### [Required action]
Repeat the span of the entries below that starts at the line with "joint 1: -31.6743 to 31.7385" and ends at the line with "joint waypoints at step", nothing more. Skip the pictures.

### [Supplied data]
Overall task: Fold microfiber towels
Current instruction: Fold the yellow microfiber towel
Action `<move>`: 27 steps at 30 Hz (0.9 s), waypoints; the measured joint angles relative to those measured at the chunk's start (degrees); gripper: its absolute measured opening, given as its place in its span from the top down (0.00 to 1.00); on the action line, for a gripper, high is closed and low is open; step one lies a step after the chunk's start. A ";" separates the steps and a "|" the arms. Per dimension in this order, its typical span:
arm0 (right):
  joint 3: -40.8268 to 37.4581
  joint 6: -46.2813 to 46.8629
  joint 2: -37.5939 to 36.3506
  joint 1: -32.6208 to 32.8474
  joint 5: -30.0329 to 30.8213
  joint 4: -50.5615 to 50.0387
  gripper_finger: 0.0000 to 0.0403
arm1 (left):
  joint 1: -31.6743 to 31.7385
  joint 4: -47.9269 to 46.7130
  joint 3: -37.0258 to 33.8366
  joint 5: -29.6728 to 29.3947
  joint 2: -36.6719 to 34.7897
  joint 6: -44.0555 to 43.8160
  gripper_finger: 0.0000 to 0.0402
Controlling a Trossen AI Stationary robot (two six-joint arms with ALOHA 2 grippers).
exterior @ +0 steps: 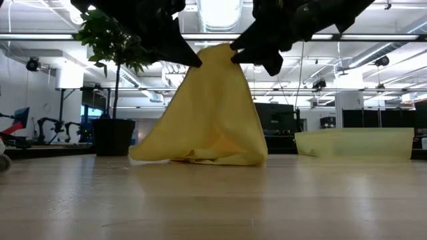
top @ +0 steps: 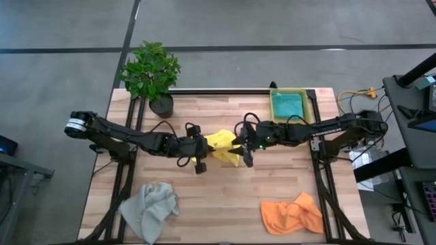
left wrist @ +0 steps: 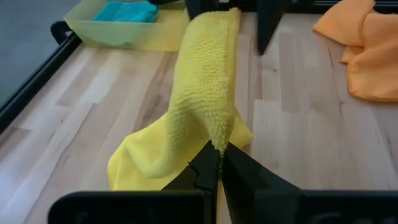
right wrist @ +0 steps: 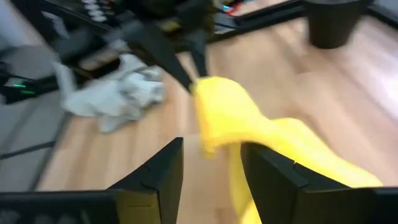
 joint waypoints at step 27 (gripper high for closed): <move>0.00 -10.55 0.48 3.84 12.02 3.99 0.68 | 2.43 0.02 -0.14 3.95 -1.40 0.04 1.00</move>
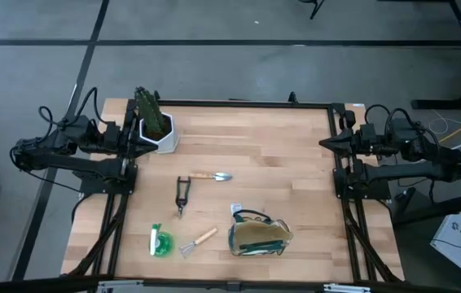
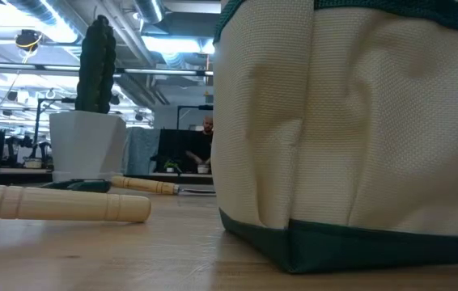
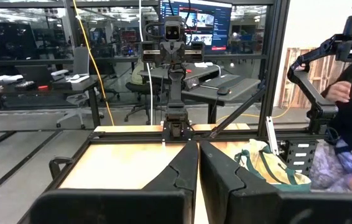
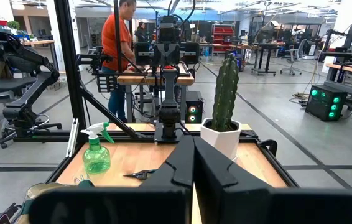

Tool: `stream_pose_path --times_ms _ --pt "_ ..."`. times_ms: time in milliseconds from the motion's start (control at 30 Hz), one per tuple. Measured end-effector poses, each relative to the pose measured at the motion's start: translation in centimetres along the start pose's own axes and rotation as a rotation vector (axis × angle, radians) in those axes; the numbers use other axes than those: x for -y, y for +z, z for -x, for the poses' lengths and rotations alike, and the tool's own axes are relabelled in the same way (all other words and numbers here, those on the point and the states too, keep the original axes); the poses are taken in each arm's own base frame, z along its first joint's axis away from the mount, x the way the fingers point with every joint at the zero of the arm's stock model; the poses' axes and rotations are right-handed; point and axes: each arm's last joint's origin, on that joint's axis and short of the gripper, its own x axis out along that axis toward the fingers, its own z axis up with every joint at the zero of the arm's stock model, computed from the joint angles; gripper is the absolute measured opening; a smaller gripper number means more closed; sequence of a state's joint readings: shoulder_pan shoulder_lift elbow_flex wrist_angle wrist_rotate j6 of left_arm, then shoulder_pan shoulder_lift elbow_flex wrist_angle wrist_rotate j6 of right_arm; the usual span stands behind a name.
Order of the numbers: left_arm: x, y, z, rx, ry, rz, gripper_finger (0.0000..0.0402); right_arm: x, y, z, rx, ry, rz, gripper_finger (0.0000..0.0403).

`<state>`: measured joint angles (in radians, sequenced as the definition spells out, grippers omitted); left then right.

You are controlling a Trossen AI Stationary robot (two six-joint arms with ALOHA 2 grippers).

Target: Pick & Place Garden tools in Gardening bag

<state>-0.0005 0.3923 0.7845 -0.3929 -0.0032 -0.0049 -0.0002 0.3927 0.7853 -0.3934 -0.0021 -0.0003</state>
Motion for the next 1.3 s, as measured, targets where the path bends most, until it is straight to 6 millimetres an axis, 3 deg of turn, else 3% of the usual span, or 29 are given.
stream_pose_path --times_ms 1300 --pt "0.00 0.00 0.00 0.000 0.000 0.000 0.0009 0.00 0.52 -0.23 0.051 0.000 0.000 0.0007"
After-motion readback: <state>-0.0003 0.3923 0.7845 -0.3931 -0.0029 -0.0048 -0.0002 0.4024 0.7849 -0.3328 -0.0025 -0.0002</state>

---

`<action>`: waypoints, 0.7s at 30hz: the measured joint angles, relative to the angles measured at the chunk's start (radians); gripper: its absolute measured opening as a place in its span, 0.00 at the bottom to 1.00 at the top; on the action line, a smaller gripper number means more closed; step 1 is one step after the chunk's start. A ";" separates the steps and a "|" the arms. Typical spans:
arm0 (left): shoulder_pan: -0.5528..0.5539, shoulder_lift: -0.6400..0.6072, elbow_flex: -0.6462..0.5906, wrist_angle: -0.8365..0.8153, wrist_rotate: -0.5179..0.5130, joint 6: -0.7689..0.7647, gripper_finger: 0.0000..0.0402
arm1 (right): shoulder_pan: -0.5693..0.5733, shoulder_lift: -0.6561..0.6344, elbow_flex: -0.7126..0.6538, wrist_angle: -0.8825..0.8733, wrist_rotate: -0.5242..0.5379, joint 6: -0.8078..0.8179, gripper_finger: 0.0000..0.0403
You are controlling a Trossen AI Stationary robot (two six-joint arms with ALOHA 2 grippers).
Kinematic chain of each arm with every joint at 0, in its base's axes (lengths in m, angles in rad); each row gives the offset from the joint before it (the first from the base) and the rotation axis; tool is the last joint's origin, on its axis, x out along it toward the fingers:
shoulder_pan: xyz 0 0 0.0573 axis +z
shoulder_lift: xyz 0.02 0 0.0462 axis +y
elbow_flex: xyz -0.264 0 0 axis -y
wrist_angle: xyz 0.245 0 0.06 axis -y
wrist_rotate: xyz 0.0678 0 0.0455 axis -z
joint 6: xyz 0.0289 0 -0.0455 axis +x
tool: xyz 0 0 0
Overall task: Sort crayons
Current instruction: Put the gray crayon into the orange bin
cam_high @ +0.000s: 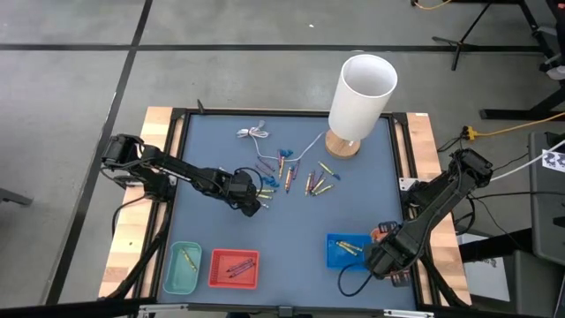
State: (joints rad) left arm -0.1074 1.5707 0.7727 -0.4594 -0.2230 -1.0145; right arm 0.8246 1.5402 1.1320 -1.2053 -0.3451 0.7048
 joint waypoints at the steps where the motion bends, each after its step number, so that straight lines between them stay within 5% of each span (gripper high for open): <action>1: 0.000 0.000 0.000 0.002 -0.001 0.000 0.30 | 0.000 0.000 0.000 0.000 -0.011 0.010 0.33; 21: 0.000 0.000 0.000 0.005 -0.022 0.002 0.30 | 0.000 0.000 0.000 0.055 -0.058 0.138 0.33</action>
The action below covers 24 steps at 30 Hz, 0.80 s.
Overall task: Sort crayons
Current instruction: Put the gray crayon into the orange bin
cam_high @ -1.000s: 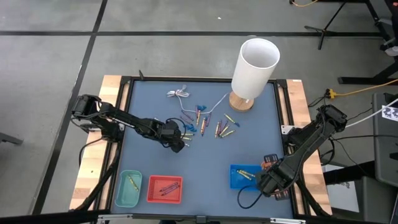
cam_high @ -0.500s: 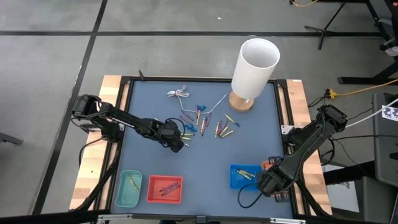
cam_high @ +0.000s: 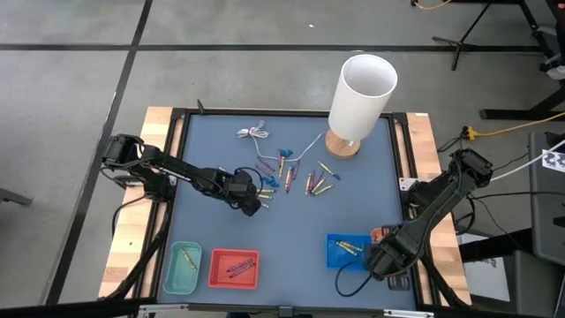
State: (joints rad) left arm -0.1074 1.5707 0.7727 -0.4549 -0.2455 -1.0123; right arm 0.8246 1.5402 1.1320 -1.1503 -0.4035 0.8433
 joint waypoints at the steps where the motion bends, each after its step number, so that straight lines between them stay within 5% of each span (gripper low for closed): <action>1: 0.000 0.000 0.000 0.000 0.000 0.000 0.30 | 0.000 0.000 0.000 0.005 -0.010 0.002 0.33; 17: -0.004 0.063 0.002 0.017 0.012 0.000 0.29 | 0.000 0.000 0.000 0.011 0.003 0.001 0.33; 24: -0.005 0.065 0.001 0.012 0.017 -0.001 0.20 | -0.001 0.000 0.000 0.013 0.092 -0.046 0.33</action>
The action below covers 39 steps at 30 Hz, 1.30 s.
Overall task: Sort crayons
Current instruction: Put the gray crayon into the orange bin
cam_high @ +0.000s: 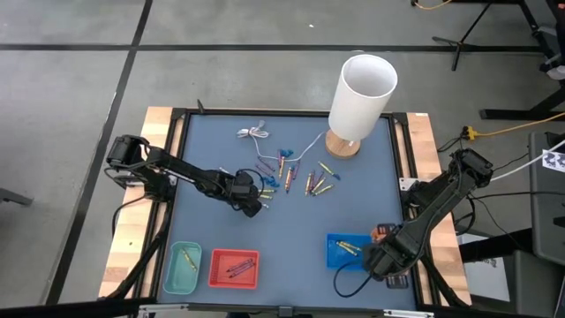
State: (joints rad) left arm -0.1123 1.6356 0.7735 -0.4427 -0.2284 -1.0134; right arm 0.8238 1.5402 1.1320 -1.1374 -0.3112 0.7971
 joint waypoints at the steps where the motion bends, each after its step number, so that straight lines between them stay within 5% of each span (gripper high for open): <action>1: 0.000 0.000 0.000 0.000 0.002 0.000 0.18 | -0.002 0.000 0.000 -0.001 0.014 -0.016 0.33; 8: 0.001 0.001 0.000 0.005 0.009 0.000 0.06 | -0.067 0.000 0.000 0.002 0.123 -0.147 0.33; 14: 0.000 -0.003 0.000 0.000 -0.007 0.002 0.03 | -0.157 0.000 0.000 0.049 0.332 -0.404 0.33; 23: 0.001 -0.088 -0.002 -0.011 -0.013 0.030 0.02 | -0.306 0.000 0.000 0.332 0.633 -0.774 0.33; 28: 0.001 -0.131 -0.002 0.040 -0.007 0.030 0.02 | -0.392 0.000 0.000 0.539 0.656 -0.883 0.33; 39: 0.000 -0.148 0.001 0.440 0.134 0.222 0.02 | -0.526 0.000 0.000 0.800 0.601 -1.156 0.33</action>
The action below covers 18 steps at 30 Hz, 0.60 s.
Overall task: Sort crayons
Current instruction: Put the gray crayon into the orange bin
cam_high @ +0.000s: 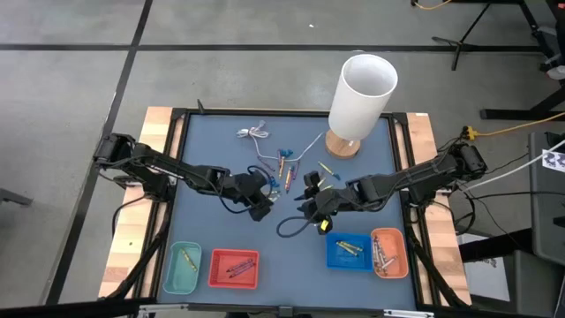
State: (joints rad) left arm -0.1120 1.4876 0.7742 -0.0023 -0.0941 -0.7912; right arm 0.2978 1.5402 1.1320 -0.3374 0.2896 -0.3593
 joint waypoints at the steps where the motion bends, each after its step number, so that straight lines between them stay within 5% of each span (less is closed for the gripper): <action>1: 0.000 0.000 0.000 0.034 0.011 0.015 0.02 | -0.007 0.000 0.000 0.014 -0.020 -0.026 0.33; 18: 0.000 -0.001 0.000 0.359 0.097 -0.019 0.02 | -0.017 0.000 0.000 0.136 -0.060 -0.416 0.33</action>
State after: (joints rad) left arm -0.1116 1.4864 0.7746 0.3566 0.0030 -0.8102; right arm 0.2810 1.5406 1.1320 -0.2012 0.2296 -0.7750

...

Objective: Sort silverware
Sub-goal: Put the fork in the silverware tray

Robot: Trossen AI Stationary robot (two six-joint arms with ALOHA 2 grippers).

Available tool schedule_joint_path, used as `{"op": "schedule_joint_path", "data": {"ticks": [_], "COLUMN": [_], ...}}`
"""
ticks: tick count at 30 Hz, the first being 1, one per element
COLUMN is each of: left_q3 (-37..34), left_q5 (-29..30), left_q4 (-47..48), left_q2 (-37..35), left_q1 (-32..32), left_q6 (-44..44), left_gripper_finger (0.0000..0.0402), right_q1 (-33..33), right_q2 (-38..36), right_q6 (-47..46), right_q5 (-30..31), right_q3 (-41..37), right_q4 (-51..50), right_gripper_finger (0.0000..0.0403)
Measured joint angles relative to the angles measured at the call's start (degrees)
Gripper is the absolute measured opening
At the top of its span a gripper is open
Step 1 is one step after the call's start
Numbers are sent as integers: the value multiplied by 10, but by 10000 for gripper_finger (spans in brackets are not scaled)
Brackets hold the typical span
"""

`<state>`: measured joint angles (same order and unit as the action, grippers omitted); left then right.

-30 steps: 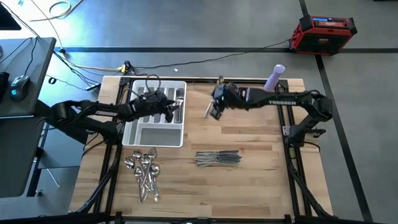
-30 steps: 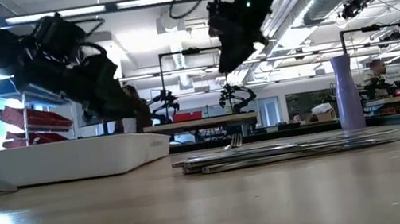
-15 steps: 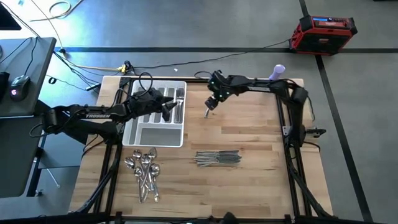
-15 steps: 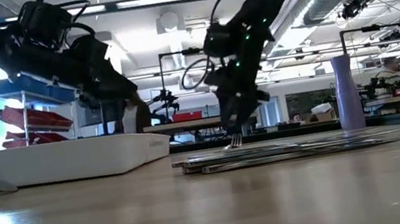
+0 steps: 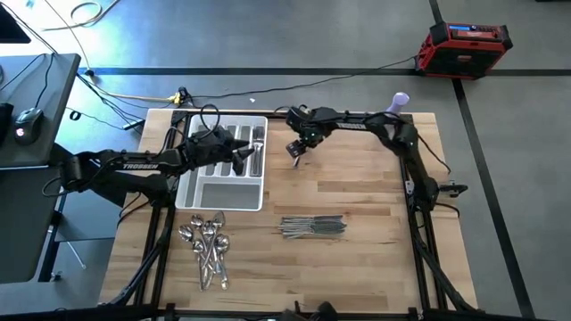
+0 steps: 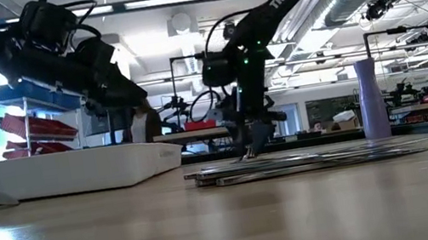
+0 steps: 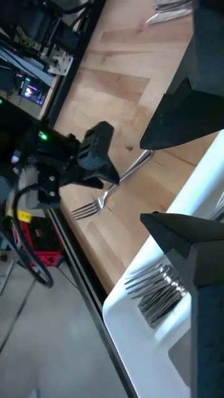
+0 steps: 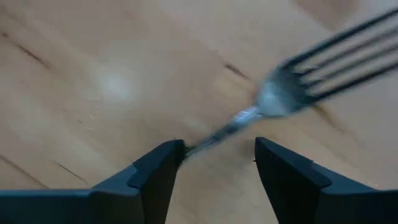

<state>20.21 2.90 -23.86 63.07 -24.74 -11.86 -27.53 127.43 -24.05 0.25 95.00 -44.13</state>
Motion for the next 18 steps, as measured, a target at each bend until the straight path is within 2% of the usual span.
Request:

### [Result of this exercise]
  joint 1: -31.6743 to 31.7385
  joint 4: -47.9269 to 46.7130
  joint 3: -37.0258 to 33.8366
  joint 5: -29.6728 to 29.3947
  joint 2: -36.6719 to 34.7897
  joint 6: -44.0555 to 43.8160
  gripper_finger: 0.0000 to 0.0402
Controlling a Trossen AI Stationary robot (two six-joint arms with ALOHA 2 grippers).
exterior @ +0 steps: 
top @ +0 steps: 
left wrist @ +0 steps: 
right wrist @ +0 steps: 
 joint waypoints at step 27 (gripper high for closed): <move>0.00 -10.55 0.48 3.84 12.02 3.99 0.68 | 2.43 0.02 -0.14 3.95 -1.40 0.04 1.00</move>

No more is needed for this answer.